■ DIRECTIONS ■
Retype, character for character, the line containing "Could you please outline the white cabinet?" along with each line after it through the end of the data, and only those.

[DATASET ENTRIES]

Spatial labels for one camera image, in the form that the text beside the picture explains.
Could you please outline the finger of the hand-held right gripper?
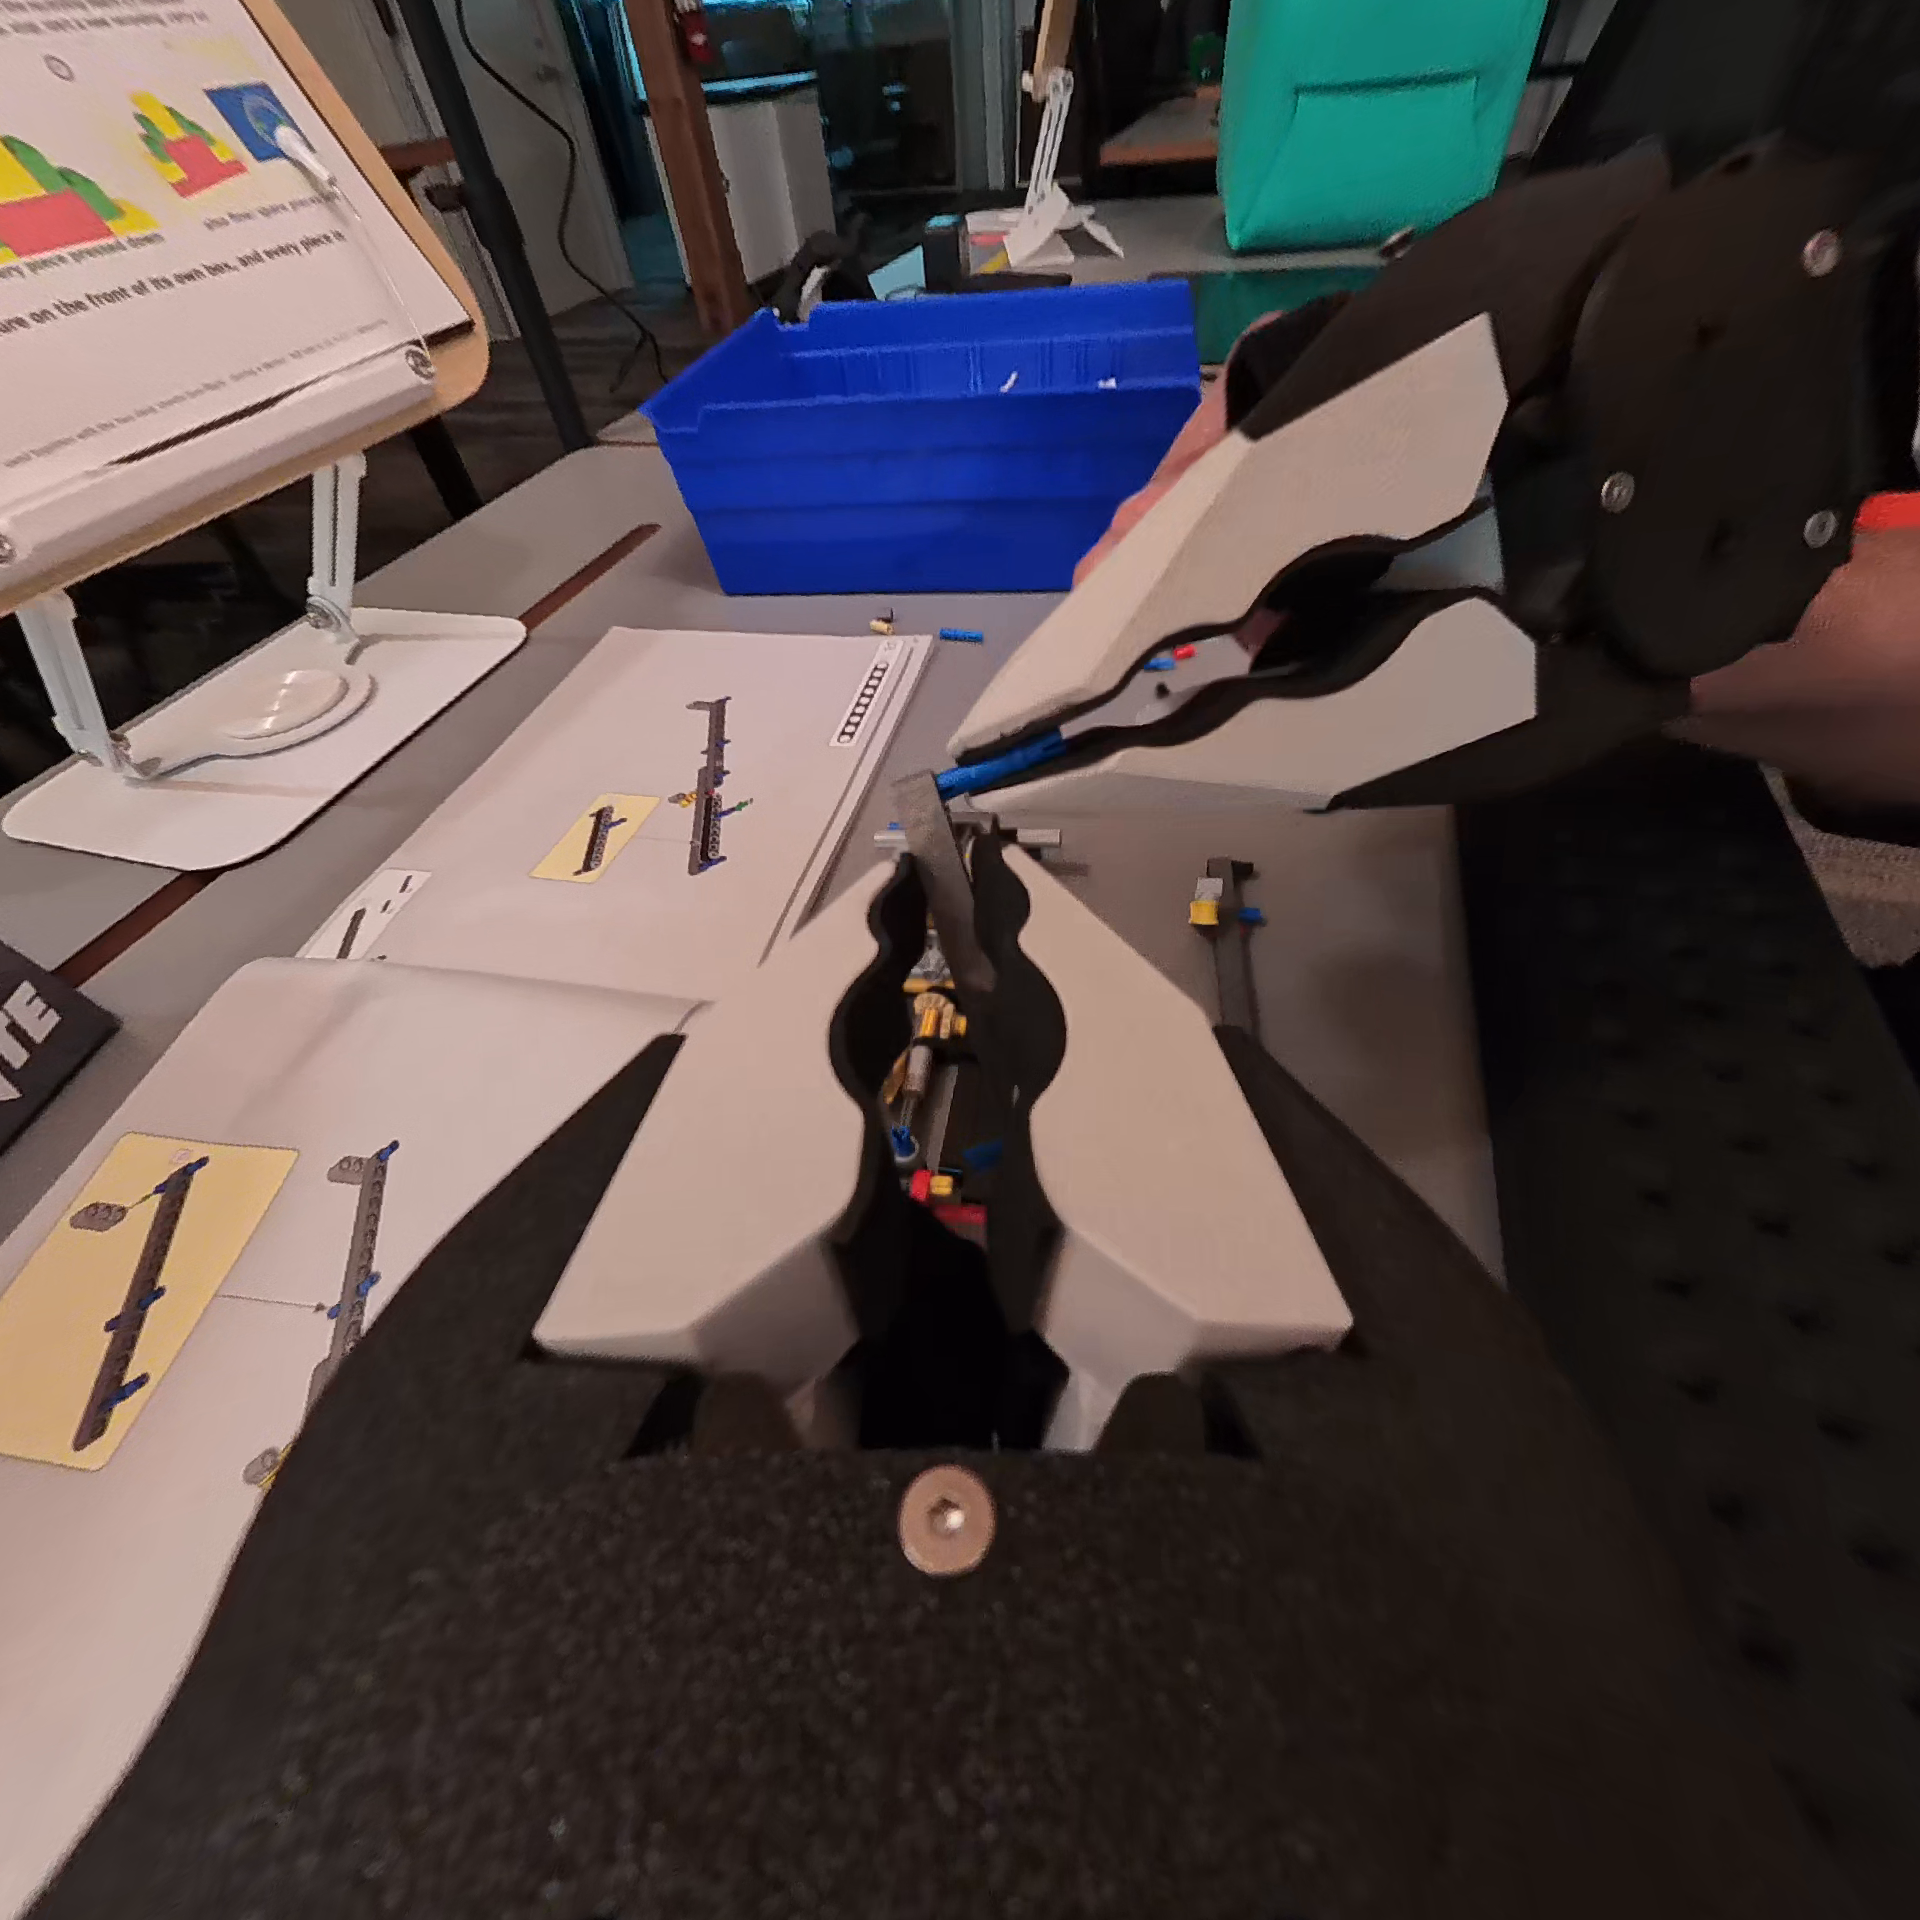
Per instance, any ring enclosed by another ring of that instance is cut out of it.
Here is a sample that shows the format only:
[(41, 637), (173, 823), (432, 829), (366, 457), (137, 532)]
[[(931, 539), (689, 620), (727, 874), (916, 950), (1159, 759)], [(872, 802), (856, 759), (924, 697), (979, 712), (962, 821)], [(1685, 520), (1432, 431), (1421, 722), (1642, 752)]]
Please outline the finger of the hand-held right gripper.
[(1333, 798), (1537, 715), (1537, 641), (1486, 599), (1458, 599), (1356, 686), (1324, 697), (1248, 697), (1209, 734), (1124, 727), (1093, 762), (1028, 784), (1037, 818), (1143, 818)]
[(997, 754), (1093, 712), (1174, 632), (1230, 632), (1288, 563), (1458, 523), (1505, 421), (1486, 310), (1309, 416), (1221, 431), (1015, 645), (949, 739)]

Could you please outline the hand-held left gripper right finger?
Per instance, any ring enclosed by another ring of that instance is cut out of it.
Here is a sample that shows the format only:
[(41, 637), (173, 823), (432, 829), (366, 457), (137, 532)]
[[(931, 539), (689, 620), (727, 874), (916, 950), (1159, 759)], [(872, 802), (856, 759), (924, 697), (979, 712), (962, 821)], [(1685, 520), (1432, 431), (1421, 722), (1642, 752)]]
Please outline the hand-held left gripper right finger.
[(1149, 1375), (1335, 1347), (1351, 1307), (1198, 1005), (1014, 841), (974, 855), (974, 930), (1041, 1054), (1015, 1067), (1056, 1223), (1036, 1329), (1071, 1372), (1041, 1443), (1093, 1449)]

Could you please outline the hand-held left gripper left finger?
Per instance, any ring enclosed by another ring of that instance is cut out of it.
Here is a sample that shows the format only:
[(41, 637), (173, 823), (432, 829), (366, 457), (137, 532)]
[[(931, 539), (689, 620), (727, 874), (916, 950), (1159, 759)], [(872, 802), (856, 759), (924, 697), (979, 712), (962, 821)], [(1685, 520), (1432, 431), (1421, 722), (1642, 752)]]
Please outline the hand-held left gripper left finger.
[(700, 1449), (856, 1443), (833, 1372), (951, 1279), (876, 1102), (922, 947), (924, 883), (885, 859), (696, 1016), (538, 1317), (543, 1358), (696, 1381)]

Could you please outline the long dark grey lego beam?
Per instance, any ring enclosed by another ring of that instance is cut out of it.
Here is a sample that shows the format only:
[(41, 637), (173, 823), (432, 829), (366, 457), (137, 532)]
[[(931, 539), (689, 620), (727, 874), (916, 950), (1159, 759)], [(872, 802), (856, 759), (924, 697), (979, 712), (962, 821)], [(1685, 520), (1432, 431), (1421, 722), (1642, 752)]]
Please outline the long dark grey lego beam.
[(896, 781), (896, 821), (924, 885), (924, 913), (932, 920), (957, 991), (970, 1001), (986, 1001), (997, 991), (997, 965), (979, 942), (974, 877), (949, 821), (949, 798), (931, 766)]

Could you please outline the blue lego pin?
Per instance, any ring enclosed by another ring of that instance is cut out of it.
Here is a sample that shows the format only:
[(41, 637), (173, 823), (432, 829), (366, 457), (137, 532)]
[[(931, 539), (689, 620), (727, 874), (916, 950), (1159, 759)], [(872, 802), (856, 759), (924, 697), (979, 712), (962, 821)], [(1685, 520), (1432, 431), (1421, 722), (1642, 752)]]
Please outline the blue lego pin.
[(1059, 734), (1037, 734), (1005, 754), (951, 762), (949, 774), (932, 775), (932, 788), (942, 802), (989, 793), (999, 784), (1024, 781), (1028, 774), (1048, 766), (1063, 752), (1071, 752), (1071, 743)]

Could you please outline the grey lego beam yellow piece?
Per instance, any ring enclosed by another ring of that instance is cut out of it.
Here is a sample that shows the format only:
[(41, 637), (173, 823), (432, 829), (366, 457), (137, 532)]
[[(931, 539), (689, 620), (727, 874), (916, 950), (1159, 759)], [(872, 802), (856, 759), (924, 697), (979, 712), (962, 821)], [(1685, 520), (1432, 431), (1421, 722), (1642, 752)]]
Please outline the grey lego beam yellow piece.
[(1262, 1038), (1251, 935), (1265, 927), (1248, 905), (1251, 866), (1214, 855), (1192, 885), (1185, 927), (1214, 956), (1218, 1023)]

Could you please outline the partly built lego chassis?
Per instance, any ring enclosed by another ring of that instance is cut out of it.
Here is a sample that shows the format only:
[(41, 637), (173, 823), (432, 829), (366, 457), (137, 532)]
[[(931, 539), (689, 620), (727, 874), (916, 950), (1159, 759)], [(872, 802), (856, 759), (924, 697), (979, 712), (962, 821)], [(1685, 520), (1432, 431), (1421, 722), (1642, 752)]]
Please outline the partly built lego chassis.
[[(1041, 1099), (1059, 1090), (1071, 1066), (1071, 1005), (1037, 950), (1052, 874), (997, 818), (962, 823), (949, 802), (949, 821), (974, 877), (974, 930), (997, 965), (997, 991), (986, 1001), (957, 991), (905, 845), (867, 918), (876, 965), (858, 978), (876, 1066), (866, 1090), (866, 1182), (872, 1219), (885, 1219), (876, 1229), (885, 1247), (964, 1247), (942, 1206), (974, 1206), (970, 1187), (986, 1177), (974, 1265), (1014, 1299), (1037, 1297), (1071, 1247), (1037, 1134)], [(924, 1150), (924, 1090), (942, 1067), (974, 1072), (974, 1107), (997, 1121), (989, 1134), (964, 1134), (970, 1146), (989, 1150), (986, 1170)]]

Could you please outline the lego set box yellow car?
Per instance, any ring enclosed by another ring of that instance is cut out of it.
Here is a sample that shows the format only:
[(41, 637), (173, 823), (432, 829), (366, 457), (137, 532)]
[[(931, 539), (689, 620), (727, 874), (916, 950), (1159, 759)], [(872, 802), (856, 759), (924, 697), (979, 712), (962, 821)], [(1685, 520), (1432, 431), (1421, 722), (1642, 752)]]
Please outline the lego set box yellow car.
[(118, 1035), (118, 1016), (80, 987), (0, 947), (0, 1146)]

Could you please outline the person's right hand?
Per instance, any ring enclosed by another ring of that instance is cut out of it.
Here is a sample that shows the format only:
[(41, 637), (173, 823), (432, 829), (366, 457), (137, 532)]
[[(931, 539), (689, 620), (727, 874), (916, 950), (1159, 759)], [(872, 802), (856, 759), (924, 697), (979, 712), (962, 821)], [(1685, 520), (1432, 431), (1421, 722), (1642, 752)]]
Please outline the person's right hand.
[(1226, 381), (1218, 377), (1214, 382), (1206, 382), (1198, 405), (1192, 410), (1157, 473), (1143, 481), (1143, 488), (1117, 505), (1102, 535), (1082, 555), (1082, 563), (1074, 563), (1074, 590), (1085, 590), (1093, 577), (1114, 559), (1140, 571), (1140, 581), (1159, 581), (1206, 517), (1206, 499), (1185, 481), (1185, 473), (1198, 467), (1198, 481), (1209, 481), (1218, 467), (1214, 445), (1221, 445), (1226, 435), (1230, 405)]

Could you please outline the teal felt bag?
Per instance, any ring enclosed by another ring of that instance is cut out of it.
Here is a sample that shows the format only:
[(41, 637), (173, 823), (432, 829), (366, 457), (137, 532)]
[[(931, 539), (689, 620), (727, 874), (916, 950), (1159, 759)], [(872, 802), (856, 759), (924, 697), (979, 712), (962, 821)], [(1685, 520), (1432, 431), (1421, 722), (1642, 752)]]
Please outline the teal felt bag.
[(1233, 254), (1429, 233), (1498, 188), (1542, 0), (1233, 0), (1218, 199)]

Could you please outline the white desk stand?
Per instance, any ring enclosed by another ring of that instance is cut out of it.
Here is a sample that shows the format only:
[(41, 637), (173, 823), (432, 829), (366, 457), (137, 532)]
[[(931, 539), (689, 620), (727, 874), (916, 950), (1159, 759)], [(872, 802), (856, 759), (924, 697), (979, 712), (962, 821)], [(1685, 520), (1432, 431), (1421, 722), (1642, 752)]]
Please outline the white desk stand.
[(1085, 207), (1074, 207), (1056, 179), (1063, 121), (1071, 121), (1071, 94), (1074, 94), (1071, 64), (1052, 64), (1048, 75), (1036, 71), (1024, 77), (1024, 92), (1041, 105), (1041, 119), (1037, 119), (1024, 207), (1020, 207), (1015, 222), (1010, 226), (999, 254), (989, 259), (989, 270), (1005, 270), (1005, 275), (1024, 270), (1063, 233), (1085, 233), (1094, 250), (1122, 259), (1122, 244), (1114, 238), (1114, 233)]

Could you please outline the open instruction booklet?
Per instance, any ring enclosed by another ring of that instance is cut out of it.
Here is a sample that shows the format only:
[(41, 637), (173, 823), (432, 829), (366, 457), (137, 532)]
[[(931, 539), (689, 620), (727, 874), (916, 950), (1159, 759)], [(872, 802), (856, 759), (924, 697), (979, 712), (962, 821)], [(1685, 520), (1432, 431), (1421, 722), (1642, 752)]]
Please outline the open instruction booklet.
[(931, 641), (612, 630), (288, 958), (3, 1174), (3, 1913), (427, 1253), (802, 920)]

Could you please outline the black dimpled mat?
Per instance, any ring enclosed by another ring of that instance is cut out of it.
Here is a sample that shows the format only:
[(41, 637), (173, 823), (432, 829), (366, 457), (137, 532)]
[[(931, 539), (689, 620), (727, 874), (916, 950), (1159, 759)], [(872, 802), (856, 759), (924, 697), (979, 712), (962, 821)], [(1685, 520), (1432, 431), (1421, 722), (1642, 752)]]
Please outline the black dimpled mat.
[(1503, 1265), (1846, 1914), (1920, 1913), (1914, 1079), (1738, 759), (1455, 818)]

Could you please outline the white cabinet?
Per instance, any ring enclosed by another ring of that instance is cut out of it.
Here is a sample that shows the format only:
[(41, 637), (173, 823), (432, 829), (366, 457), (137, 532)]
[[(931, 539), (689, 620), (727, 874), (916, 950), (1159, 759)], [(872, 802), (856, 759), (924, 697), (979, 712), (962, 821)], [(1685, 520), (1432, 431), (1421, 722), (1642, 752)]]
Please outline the white cabinet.
[(776, 281), (808, 234), (836, 226), (817, 71), (718, 77), (704, 94), (744, 275)]

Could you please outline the printed instruction sheet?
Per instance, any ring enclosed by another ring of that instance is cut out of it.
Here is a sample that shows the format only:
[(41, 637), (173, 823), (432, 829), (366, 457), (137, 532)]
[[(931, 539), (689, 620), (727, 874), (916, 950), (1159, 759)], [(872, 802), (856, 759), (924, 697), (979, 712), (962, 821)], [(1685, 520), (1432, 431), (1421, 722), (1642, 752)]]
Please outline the printed instruction sheet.
[(3, 505), (473, 329), (247, 6), (0, 7)]

[/DATASET ENTRIES]

■ ANSWER TO THIS TASK ■
Could you please outline the white cabinet?
Per instance, any ring enclosed by another ring of that instance is cut out of it.
Here is a sample that shows the format only:
[(41, 637), (173, 823), (432, 829), (366, 457), (137, 532)]
[[(931, 539), (689, 620), (727, 874), (916, 950), (1159, 759)], [(872, 802), (856, 759), (924, 697), (979, 712), (962, 821)], [(1685, 520), (1432, 431), (1421, 722), (1642, 752)]]
Please outline the white cabinet.
[(776, 281), (808, 234), (836, 226), (817, 71), (718, 77), (704, 94), (744, 275)]

Could you please outline the printed instruction sheet?
Per instance, any ring enclosed by another ring of that instance is cut out of it.
Here is a sample that shows the format only:
[(41, 637), (173, 823), (432, 829), (366, 457), (137, 532)]
[[(931, 539), (689, 620), (727, 874), (916, 950), (1159, 759)], [(872, 802), (856, 759), (924, 697), (979, 712), (962, 821)], [(1685, 520), (1432, 431), (1421, 722), (1642, 752)]]
Please outline the printed instruction sheet.
[(3, 505), (473, 329), (247, 6), (0, 7)]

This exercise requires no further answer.